◆ **Task goal**
Stop after the line containing "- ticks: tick"; retype every line of the data before it exactly, starting from the first.

◆ **Provided data**
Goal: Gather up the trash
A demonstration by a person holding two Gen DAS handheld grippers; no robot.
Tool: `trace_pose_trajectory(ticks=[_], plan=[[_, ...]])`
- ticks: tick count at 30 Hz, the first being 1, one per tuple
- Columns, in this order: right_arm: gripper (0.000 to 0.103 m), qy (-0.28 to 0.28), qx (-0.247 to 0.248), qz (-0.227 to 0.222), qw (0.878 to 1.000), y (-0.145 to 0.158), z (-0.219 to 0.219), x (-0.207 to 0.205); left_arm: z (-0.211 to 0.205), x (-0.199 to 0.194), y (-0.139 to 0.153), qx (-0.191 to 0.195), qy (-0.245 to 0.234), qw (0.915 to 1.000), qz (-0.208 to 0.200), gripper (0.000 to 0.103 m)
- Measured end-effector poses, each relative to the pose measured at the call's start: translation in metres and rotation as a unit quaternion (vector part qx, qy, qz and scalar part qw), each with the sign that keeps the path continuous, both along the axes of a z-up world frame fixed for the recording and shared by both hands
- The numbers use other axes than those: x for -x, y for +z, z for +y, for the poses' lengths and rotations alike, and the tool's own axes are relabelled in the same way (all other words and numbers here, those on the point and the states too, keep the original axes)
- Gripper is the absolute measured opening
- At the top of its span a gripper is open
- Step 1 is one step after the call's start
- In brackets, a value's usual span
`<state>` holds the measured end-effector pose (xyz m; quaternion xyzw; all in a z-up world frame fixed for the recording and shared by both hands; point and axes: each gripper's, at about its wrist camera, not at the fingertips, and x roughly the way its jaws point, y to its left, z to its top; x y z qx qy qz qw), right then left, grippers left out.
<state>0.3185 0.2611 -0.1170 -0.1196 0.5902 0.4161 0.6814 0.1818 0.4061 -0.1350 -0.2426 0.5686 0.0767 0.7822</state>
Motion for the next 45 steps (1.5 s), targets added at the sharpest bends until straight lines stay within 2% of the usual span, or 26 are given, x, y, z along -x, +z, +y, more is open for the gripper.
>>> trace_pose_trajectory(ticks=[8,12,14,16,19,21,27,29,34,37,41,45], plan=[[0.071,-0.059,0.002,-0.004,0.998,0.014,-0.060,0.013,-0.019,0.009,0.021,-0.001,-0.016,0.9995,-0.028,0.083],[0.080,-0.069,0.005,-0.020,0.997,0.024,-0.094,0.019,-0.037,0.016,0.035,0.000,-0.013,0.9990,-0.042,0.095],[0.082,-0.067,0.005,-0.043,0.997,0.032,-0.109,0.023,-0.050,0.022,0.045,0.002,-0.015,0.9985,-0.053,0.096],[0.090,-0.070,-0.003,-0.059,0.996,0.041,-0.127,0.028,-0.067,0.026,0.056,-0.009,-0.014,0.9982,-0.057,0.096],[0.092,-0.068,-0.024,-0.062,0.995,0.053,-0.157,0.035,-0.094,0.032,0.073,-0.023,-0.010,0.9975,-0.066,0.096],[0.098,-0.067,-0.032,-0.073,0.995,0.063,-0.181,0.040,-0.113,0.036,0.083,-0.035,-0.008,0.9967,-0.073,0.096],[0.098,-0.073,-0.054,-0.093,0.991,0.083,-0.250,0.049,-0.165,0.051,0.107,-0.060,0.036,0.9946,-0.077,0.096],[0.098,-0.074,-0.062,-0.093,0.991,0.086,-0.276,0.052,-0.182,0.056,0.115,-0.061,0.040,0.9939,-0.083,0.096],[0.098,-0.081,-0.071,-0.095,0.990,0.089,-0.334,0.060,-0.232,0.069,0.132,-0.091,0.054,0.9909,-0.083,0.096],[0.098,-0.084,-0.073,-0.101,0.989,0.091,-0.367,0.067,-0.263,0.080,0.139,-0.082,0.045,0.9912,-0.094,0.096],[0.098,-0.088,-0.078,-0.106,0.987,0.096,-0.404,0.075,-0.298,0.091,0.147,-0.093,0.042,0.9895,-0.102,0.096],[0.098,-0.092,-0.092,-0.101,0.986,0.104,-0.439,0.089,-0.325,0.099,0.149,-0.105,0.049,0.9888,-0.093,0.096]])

◆ **Reply to the exercise**
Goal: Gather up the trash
A demonstration by a person holding two Gen DAS handheld grippers; no robot.
Tool: `trace_pose_trajectory(ticks=[_], plan=[[_, ...]])`
- ticks: tick count at 30 Hz, the first being 1, one per tuple

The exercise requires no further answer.